PROBLEM TO WORK ON: Whenever a picture appears, leave it out while repeating all the other data exactly.
Start of DATA SEGMENT
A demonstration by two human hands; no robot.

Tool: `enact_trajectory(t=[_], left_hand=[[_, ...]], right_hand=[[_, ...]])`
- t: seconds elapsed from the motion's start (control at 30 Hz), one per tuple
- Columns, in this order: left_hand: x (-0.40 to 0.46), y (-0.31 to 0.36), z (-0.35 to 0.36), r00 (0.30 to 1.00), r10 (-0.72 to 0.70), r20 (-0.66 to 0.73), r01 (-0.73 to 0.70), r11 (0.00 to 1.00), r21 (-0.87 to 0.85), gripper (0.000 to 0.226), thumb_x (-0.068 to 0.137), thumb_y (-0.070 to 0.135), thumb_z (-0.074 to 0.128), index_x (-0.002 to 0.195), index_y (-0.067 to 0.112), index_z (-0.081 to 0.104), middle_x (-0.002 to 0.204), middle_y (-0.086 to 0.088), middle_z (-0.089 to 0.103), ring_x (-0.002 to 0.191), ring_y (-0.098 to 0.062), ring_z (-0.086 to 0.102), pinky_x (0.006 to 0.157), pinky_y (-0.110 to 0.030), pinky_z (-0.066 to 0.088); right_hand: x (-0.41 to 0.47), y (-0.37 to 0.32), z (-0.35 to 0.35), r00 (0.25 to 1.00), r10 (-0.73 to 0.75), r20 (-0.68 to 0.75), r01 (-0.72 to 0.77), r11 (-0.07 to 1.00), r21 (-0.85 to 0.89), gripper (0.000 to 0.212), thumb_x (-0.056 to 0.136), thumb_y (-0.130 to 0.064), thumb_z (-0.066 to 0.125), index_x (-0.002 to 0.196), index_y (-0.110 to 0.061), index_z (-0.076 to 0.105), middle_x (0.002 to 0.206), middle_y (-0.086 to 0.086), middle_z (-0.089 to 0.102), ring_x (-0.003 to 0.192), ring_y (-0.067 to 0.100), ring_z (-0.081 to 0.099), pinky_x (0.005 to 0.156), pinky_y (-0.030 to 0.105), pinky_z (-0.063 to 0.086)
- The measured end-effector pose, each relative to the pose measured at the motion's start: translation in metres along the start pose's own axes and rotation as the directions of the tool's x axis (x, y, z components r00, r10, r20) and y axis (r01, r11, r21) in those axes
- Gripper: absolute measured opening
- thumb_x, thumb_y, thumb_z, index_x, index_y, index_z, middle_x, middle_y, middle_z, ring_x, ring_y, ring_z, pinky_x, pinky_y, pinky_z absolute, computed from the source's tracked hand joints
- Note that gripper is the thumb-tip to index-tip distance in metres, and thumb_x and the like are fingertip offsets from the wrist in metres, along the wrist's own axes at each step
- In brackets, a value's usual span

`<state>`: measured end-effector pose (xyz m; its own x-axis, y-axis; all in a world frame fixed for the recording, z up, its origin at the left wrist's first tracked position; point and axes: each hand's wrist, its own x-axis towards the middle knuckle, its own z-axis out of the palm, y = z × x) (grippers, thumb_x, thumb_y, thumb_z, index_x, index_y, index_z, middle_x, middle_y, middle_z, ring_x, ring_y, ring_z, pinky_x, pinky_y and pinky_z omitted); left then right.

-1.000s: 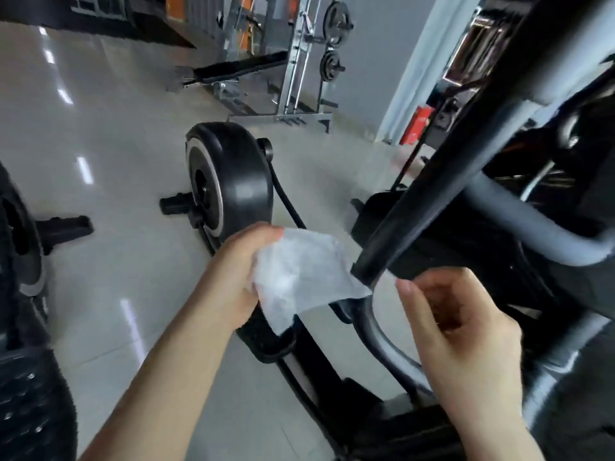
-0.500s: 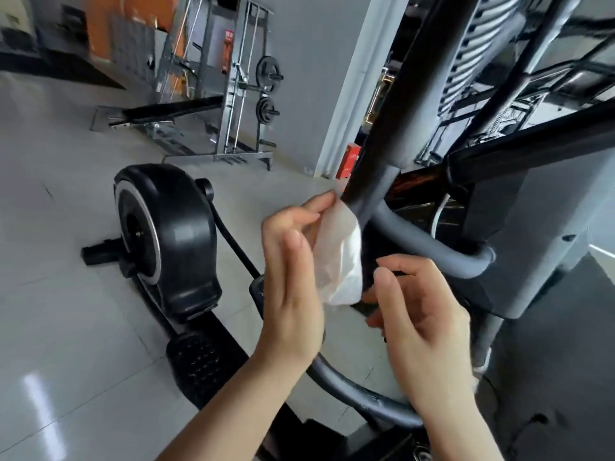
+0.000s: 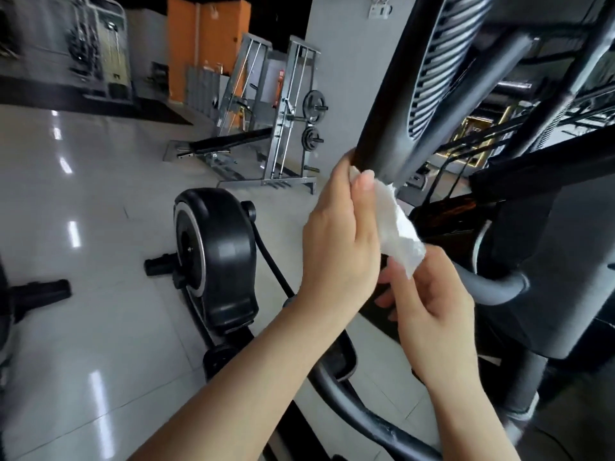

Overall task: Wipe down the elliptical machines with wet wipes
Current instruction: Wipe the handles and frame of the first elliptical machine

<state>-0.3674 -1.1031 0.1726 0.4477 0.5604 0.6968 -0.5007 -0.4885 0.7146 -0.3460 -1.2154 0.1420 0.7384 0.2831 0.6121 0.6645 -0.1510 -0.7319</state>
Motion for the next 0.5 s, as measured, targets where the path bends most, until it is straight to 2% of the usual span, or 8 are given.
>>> enact_trajectory(t=[0.07,0.13,0.2,0.23,0.3,0.33,0.4,0.5], left_hand=[[-0.01,-0.013,0.001,1.0,0.02,-0.003,-0.02,0.996,0.082,0.05,0.103,0.04,0.027,0.137,0.01,0.048,0.103,0.014,0.061,0.099,0.007,0.055,0.08,-0.003,0.036],[-0.037,-0.041,0.0,0.998,-0.024,-0.052,0.033,0.983,0.179,0.058,0.098,0.047,0.023,0.134,0.01,0.05,0.097,0.006,0.06,0.085,-0.006,0.055,0.072,-0.003,0.036],[-0.072,-0.068,-0.003,0.99,-0.112,-0.085,0.127,0.971,0.201,0.061,0.095,0.047,0.024,0.136,0.01,0.049,0.099,0.006,0.06,0.084,0.001,0.052,0.073,-0.001,0.035],[-0.089,-0.078,-0.004,0.983,-0.161,-0.087,0.175,0.966,0.189,0.061,0.095,0.046,0.025,0.139,0.011,0.047,0.105,0.009,0.061,0.091,0.006,0.053,0.077,0.001,0.034],[-0.112,-0.087,-0.004,0.966,-0.239,-0.097,0.253,0.953,0.17,0.056,0.097,0.04,0.027,0.143,0.013,0.044,0.116,0.025,0.055,0.105,0.022,0.048,0.084,0.003,0.031],[-0.115,-0.088,-0.002,0.959,-0.262,-0.111,0.277,0.947,0.161,0.052,0.098,0.036,0.028,0.142,0.013,0.044,0.115,0.029,0.053,0.106,0.024,0.046,0.084,0.003,0.031],[-0.103,-0.08,0.002,0.953,-0.255,-0.161,0.279,0.949,0.15,0.048,0.098,0.035,0.028,0.136,0.013,0.049,0.101,0.025,0.056,0.1,0.012,0.054,0.08,0.0,0.034],[-0.06,-0.049,0.007,0.969,-0.14,-0.205,0.181,0.964,0.196,0.049,0.099,0.038,0.027,0.132,0.01,0.052,0.088,0.013,0.054,0.086,-0.007,0.056,0.073,-0.004,0.036]], right_hand=[[0.004,0.006,-0.002,1.0,-0.01,0.008,0.01,1.0,0.015,0.015,0.092,-0.017,0.054,0.096,-0.029,0.061,0.078,-0.005,0.066,0.064,0.011,0.063,0.062,0.033,0.052],[0.007,0.015,-0.003,1.0,-0.028,0.003,0.028,0.999,0.031,0.014,0.097,-0.016,0.054,0.1,-0.028,0.062,0.084,-0.012,0.067,0.072,0.006,0.063,0.067,0.022,0.05],[0.008,0.022,-0.004,0.998,-0.055,0.003,0.055,0.998,0.037,0.014,0.101,-0.023,0.051,0.107,-0.024,0.063,0.094,-0.018,0.067,0.091,0.0,0.063,0.075,0.009,0.044],[0.008,0.024,-0.003,0.997,-0.079,0.014,0.079,0.997,0.021,0.021,0.1,-0.027,0.048,0.113,-0.022,0.064,0.103,-0.018,0.067,0.101,-0.002,0.06,0.082,0.006,0.041],[0.006,0.028,-0.004,0.985,-0.155,0.07,0.158,0.987,-0.041,0.032,0.098,-0.027,0.044,0.124,-0.018,0.061,0.12,-0.016,0.062,0.117,-0.003,0.053,0.094,0.007,0.036],[0.005,0.03,-0.004,0.975,-0.194,0.106,0.201,0.978,-0.06,0.034,0.098,-0.026,0.044,0.128,-0.017,0.059,0.124,-0.014,0.06,0.121,-0.003,0.05,0.099,0.008,0.035],[0.002,0.034,-0.004,0.957,-0.247,0.153,0.257,0.965,-0.053,0.036,0.098,-0.023,0.044,0.132,-0.014,0.056,0.127,-0.013,0.056,0.124,-0.002,0.047,0.102,0.008,0.031],[0.001,0.042,-0.005,0.954,-0.25,0.164,0.256,0.967,-0.015,0.038,0.097,-0.021,0.045,0.132,-0.011,0.055,0.129,-0.009,0.057,0.125,-0.001,0.047,0.103,0.008,0.031]])
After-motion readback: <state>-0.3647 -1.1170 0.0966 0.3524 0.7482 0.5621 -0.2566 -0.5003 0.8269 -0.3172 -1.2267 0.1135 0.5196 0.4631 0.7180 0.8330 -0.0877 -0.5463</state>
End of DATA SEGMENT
RESPONSE TO THE TASK:
A demonstration by two human hands; no robot.

Tool: `enact_trajectory(t=[_], left_hand=[[_, ...]], right_hand=[[_, ...]])`
- t: seconds elapsed from the motion's start (control at 30 Hz), one per tuple
- Columns, in this order: left_hand: x (-0.40 to 0.46), y (-0.31 to 0.36), z (-0.35 to 0.36), r00 (0.30 to 1.00), r10 (-0.72 to 0.70), r20 (-0.66 to 0.73), r01 (-0.73 to 0.70), r11 (0.00 to 1.00), r21 (-0.87 to 0.85), gripper (0.000 to 0.226), thumb_x (-0.068 to 0.137), thumb_y (-0.070 to 0.135), thumb_z (-0.074 to 0.128), index_x (-0.002 to 0.195), index_y (-0.067 to 0.112), index_z (-0.081 to 0.104), middle_x (-0.002 to 0.204), middle_y (-0.086 to 0.088), middle_z (-0.089 to 0.103), ring_x (-0.002 to 0.191), ring_y (-0.098 to 0.062), ring_z (-0.086 to 0.102), pinky_x (0.006 to 0.157), pinky_y (-0.110 to 0.030), pinky_z (-0.066 to 0.088); right_hand: x (-0.41 to 0.47), y (-0.37 to 0.32), z (-0.35 to 0.35), r00 (0.25 to 1.00), r10 (-0.73 to 0.75), r20 (-0.68 to 0.75), r01 (-0.72 to 0.77), r11 (-0.07 to 1.00), r21 (-0.85 to 0.89), gripper (0.000 to 0.212), thumb_x (-0.056 to 0.136), thumb_y (-0.130 to 0.064), thumb_z (-0.066 to 0.125), index_x (-0.002 to 0.196), index_y (-0.110 to 0.061), index_z (-0.076 to 0.105), middle_x (0.002 to 0.206), middle_y (-0.086 to 0.086), middle_z (-0.089 to 0.102), ring_x (-0.003 to 0.192), ring_y (-0.067 to 0.100), ring_z (-0.081 to 0.099), pinky_x (0.005 to 0.156), pinky_y (-0.030 to 0.105), pinky_z (-0.063 to 0.086)
- The measured end-effector pose, each relative to the pose measured at the motion's start: translation in metres along the start pose's own axes and rotation as the directions of the tool's x axis (x, y, z components r00, r10, r20) and y axis (r01, r11, r21) in those axes
- Gripper: absolute measured opening
- thumb_x, thumb_y, thumb_z, index_x, index_y, index_z, middle_x, middle_y, middle_z, ring_x, ring_y, ring_z, pinky_x, pinky_y, pinky_z absolute, computed from the source's tracked hand joints
- Note that gripper is the thumb-tip to index-tip distance in metres, and thumb_x and the like are fingertip offsets from the wrist in metres, along the wrist's own axes at each step
- In brackets, a value's usual span

`<state>`: measured end-effector pose (xyz m; its own x-axis, y-axis; all in a world frame fixed for the recording, z up, its origin at the left wrist's first tracked position; point and axes: each hand's wrist, its own x-axis towards the middle knuckle, its own z-axis out of the palm, y = z × x) (grippers, thumb_x, thumb_y, thumb_z, index_x, index_y, index_z, middle_x, middle_y, middle_z, ring_x, ring_y, ring_z, pinky_x, pinky_y and pinky_z omitted); left then right.

-1.000s: 
-0.500s: 
+0.000s: 

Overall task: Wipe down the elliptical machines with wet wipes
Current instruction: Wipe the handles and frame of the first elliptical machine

<state>-0.3674 -1.1031 0.1726 0.4477 0.5604 0.6968 -0.5007 -0.4885 0.7146 -0.3460 -1.2154 0.1420 0.7384 0.2831 0.6121 0.6645 -0.1510 -0.7319</state>
Motion for the next 0.5 s, as measured, targets where the path bends most, until it is straight to 2% of the usual span, or 8 are given.
>>> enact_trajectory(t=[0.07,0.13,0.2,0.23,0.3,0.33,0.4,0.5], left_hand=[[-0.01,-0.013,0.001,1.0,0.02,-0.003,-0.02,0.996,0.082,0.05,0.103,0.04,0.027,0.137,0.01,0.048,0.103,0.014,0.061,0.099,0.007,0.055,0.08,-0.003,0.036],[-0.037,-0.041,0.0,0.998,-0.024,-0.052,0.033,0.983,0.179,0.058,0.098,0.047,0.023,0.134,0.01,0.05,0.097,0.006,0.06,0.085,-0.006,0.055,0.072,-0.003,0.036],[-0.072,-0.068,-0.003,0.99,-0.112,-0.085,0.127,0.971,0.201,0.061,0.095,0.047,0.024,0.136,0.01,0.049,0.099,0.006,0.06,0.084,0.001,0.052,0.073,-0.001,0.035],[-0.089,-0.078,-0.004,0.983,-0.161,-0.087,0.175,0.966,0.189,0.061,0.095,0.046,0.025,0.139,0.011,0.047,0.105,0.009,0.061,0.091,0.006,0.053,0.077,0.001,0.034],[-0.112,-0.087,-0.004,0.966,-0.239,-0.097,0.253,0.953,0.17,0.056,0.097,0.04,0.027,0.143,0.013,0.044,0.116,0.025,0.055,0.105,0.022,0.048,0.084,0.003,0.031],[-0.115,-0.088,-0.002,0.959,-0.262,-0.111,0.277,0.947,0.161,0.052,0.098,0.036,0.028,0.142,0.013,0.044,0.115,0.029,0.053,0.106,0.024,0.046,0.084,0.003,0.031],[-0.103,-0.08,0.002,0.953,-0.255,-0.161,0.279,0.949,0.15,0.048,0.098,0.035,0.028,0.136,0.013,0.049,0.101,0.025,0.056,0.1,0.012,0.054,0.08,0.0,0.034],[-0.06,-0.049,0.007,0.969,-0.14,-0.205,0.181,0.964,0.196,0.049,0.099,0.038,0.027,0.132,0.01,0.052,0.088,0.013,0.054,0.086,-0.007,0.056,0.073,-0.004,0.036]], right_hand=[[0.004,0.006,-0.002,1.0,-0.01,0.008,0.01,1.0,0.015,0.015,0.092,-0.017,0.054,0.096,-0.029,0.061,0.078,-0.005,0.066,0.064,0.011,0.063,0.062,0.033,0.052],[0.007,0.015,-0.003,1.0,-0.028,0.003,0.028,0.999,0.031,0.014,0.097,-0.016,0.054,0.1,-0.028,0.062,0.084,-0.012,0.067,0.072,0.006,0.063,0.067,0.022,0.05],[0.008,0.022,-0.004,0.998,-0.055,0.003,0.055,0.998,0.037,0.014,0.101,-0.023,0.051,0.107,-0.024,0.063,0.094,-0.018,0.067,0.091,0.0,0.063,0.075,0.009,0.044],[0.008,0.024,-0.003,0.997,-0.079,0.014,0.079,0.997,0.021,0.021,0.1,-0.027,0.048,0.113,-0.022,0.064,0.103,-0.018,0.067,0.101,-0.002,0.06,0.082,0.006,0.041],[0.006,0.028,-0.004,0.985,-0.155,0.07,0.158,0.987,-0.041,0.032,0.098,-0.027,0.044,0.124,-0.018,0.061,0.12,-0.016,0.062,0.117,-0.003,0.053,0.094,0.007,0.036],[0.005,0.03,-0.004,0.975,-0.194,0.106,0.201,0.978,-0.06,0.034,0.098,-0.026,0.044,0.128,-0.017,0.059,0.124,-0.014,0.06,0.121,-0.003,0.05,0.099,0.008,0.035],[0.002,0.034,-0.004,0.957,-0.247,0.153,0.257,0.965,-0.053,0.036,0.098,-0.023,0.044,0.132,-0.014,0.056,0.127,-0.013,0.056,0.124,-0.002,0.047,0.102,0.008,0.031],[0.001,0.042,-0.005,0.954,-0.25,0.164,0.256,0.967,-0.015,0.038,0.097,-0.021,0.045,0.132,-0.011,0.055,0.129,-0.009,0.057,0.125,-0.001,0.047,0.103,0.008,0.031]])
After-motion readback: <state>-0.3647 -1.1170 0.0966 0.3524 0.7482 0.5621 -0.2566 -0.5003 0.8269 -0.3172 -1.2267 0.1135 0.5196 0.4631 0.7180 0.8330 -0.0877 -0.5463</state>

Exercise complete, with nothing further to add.